• **ENTRIES PROVIDED**:
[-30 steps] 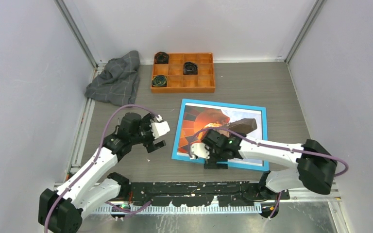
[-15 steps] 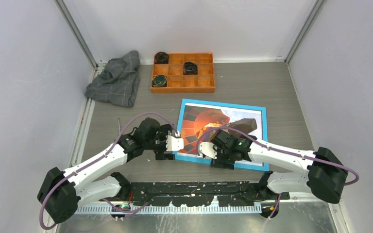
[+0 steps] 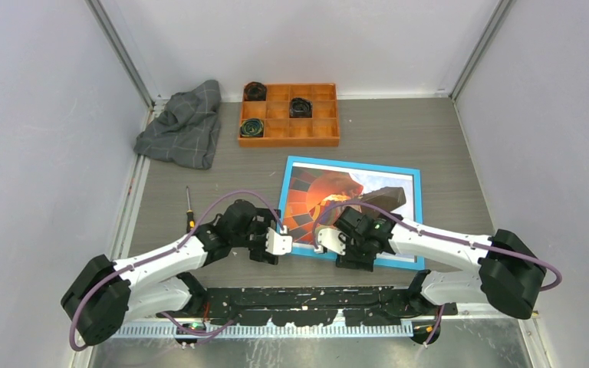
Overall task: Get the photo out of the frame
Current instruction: Turn over the photo frame at the center of the board.
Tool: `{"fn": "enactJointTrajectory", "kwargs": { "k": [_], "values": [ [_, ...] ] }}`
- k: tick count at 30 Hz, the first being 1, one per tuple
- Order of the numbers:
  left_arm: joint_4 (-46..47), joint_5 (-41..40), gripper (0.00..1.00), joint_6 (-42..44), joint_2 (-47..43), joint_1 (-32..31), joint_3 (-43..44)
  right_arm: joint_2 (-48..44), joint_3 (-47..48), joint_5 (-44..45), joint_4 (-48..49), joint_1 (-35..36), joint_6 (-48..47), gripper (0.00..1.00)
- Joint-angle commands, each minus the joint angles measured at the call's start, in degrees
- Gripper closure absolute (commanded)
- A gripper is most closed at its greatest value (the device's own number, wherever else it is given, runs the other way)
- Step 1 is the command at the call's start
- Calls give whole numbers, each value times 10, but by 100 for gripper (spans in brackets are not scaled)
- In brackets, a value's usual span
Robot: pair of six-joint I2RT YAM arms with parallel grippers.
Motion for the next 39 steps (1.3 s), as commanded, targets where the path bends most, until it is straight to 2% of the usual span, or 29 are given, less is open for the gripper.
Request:
{"fn": "enactJointTrajectory", "kwargs": {
  "k": [1, 7, 11, 15, 21, 22, 24, 30, 34, 39],
  "values": [
    [106, 22, 0, 24, -13, -4, -23, 6, -5, 7, 39, -1, 13, 40],
    [133, 37, 0, 58, -26, -14, -57, 32, -4, 12, 57, 0, 17, 45],
    [128, 40, 0, 102, -36, -26, -76, 57, 1, 7, 58, 1, 17, 52],
    [67, 63, 0, 109, -47, -29, -61, 67, 8, 14, 63, 9, 17, 66],
    [-125, 143, 0, 73, -55, -29, 31, 60, 23, 16, 62, 11, 16, 96],
    [-141, 149, 0, 70, -54, -29, 41, 57, 27, 16, 61, 11, 17, 99],
    [-152, 146, 0, 76, -47, -29, 49, 53, 37, 16, 54, 11, 17, 99],
    [-61, 60, 0, 68, -13, -29, 41, 55, 99, -12, 9, 9, 31, 99],
    [-41, 32, 0, 69, -29, -29, 36, 41, 134, -53, -16, -11, 36, 99],
    [27, -18, 0, 69, -42, -29, 9, 27, 173, -113, -52, -40, 43, 99]
  ]
}}
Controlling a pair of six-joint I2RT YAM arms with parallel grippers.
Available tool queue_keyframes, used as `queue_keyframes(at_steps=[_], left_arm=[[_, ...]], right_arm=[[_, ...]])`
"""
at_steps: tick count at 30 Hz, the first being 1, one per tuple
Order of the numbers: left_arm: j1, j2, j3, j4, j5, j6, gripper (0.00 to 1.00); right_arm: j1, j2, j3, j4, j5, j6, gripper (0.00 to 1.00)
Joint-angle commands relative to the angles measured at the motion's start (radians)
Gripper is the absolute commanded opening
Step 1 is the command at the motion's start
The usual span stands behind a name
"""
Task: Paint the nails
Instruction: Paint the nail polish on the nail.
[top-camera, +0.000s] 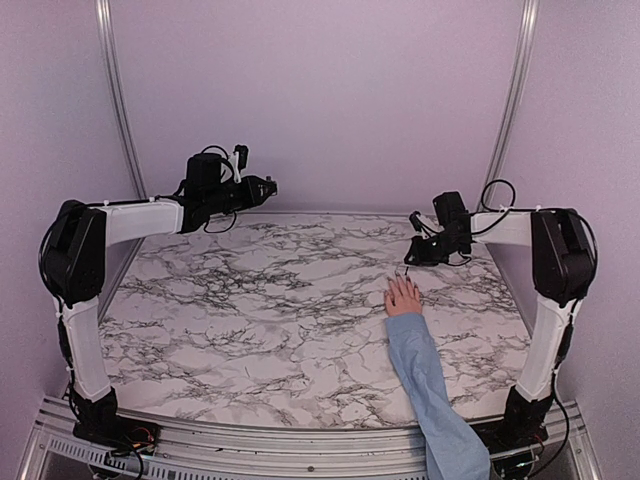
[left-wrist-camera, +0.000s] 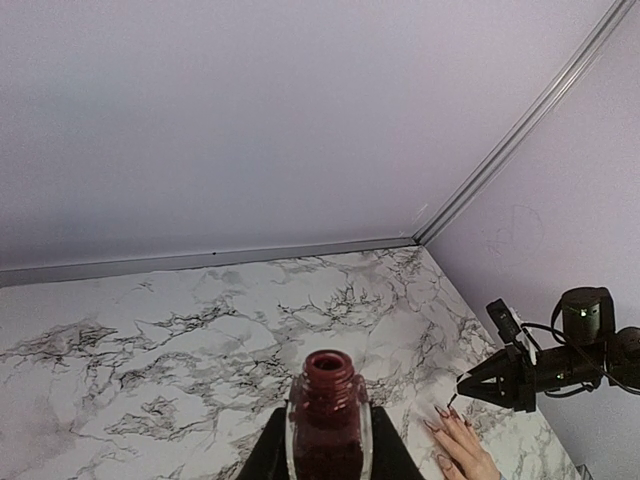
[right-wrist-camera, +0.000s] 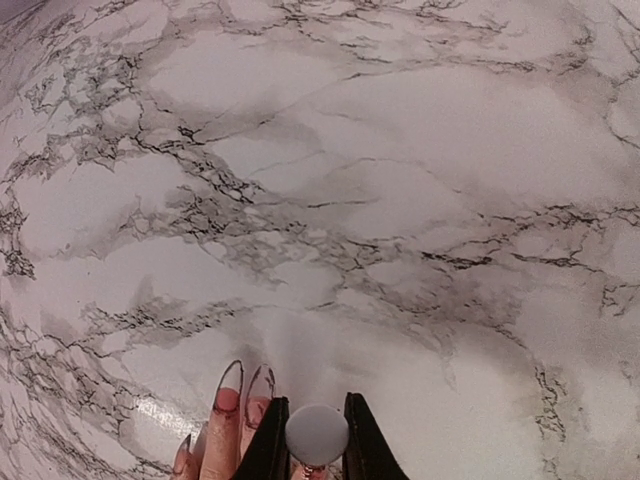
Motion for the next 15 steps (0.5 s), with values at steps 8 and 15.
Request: queue_keyframes(at_steps=[8,15], left_arm=[[0.006,0.010,0.003,0.042,0.008,0.006,0.00],[0.006,0.003,-0.003,0.042,0.007,0.009,0.00]], right_arm=[[-0.009,-0.037,0.051,-0.021,0.012,-0.006,0.00],[0.002,-0.056,0.045,-0.056,0.085,-0.032,0.00]])
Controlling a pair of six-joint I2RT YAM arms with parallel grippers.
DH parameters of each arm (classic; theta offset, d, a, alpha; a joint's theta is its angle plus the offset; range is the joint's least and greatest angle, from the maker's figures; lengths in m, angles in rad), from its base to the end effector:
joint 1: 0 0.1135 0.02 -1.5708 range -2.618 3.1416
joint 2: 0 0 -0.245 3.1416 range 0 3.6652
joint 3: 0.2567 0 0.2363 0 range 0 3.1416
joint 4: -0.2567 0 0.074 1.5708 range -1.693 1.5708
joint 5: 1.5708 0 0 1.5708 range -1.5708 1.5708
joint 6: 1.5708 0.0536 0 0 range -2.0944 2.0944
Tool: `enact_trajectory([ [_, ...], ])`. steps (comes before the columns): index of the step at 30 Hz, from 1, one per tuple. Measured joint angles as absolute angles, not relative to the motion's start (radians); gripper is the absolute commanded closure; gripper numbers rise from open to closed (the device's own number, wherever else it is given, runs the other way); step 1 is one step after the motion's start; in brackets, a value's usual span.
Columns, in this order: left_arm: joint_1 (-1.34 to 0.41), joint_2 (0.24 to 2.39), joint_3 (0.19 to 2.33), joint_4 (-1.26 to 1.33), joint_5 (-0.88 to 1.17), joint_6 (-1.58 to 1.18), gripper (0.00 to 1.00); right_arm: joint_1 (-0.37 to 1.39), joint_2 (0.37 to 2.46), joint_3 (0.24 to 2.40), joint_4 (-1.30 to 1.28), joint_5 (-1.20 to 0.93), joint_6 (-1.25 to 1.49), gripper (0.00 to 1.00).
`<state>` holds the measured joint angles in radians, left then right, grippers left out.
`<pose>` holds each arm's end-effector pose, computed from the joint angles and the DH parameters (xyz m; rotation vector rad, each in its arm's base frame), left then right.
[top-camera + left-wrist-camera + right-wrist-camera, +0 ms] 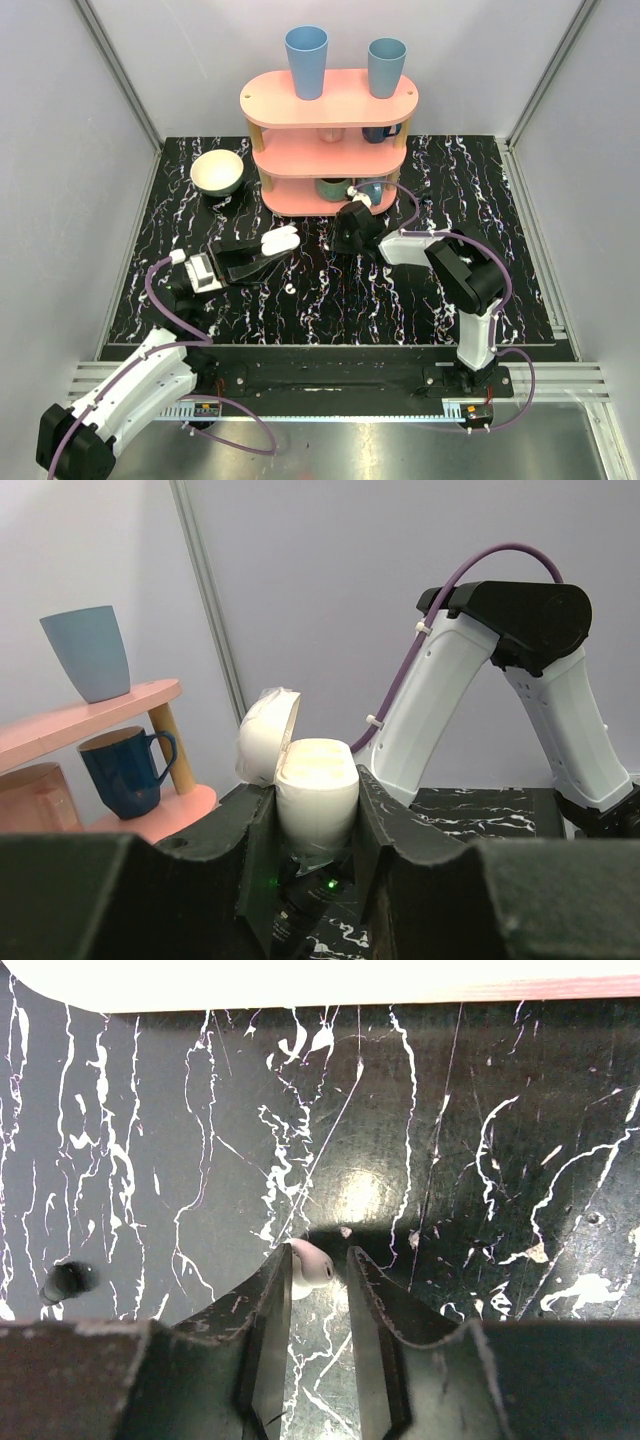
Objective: Insert the wireless bluetooth earbuds into the charging case
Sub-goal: Move the right earbud to the center of the board.
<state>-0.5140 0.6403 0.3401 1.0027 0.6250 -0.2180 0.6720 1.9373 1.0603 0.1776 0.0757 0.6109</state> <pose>0.1146 -0.1007 0.3255 0.7292 0.7724 -0.9356 0.3137 0.2444 0.1228 -0.0302 2.3373 0.5801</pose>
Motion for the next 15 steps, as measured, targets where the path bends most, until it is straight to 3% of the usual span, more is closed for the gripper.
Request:
enact_trajectory([
  [6, -0.514, 0.648, 0.34, 1.003, 0.625, -0.219, 1.0, 0.672, 1.935, 1.052, 0.189, 0.075, 0.616, 0.74],
  [9, -0.514, 0.65, 0.34, 1.003, 0.625, -0.219, 1.0, 0.672, 1.935, 1.052, 0.189, 0.066, 0.624, 0.84],
  [15, -0.514, 0.65, 0.34, 1.003, 0.625, -0.226, 1.0, 0.673, 1.933, 1.052, 0.177, 0.059, 0.654, 0.83],
])
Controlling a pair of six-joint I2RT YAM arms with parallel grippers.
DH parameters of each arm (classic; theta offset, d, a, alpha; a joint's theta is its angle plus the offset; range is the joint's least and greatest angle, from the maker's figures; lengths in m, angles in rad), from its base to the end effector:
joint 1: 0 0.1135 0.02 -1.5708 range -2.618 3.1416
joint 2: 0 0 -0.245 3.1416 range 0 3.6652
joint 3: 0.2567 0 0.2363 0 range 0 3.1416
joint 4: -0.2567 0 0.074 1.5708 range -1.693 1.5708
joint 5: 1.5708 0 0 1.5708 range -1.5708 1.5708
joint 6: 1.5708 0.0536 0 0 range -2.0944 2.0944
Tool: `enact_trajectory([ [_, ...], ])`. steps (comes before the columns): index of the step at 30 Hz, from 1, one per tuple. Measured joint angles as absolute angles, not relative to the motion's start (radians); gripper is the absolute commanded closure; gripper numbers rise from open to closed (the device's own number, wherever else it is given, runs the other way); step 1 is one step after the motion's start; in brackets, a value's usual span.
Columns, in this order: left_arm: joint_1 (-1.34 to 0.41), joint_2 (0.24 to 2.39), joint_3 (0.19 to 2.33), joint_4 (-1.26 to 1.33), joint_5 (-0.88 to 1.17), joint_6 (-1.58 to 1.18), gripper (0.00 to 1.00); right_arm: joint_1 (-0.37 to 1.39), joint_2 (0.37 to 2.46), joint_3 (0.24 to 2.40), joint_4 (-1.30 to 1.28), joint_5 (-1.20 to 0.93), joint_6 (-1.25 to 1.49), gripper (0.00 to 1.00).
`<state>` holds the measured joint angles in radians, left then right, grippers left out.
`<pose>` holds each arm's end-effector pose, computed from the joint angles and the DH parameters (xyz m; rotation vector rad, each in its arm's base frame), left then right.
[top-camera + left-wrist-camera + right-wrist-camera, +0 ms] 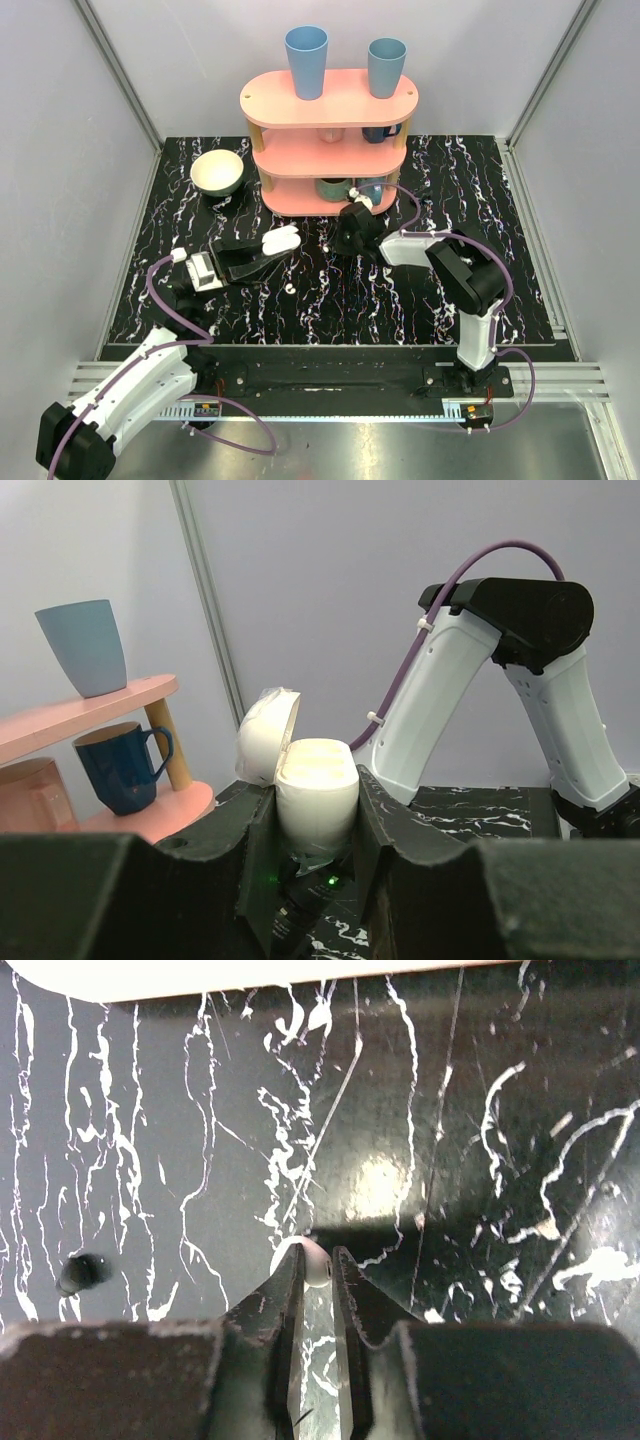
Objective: Insert the wireless bluetooth earbuds into the charging case
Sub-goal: Move the right earbud to the center of the board.
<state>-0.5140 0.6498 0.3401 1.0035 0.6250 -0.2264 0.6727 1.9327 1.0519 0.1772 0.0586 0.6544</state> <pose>0.1163 -0.1017 0.3243 0.7269 0.7849 -0.9450 0.3115 0.2441 0.1221 0.0104 2.3529 0.6166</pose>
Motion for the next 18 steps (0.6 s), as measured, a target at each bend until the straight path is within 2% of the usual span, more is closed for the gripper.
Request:
enact_trajectory([
  [6, -0.514, 0.651, 0.34, 1.004, 0.625, -0.229, 1.0, 0.674, 1.85, 0.98, 0.133, 0.061, 0.72, 0.85],
  [15, -0.514, 0.657, 0.34, 1.007, 0.625, -0.235, 1.0, 0.675, 1.569, 0.796, 0.055, 0.107, 0.889, 0.83],
  [18, -0.514, 0.662, 0.34, 1.012, 0.625, -0.236, 1.0, 0.676, 1.541, 0.732, 0.042, 0.124, 0.938, 0.83],
])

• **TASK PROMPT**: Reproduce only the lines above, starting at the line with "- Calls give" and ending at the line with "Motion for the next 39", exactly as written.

• **EXERCISE RESPONSE**:
- Calls give whole numbers, each value times 10, but by 100 for gripper (spans in brackets are not scaled)
- In brackets, a value's usual span
Robot: pair of six-joint I2RT YAM arms with parallel grippers.
Motion for the next 39 steps (1.3 s), as commanded, targets where the path bends most, until it is straight to 2% of the usual span, or 29 are given, less is open for the gripper.

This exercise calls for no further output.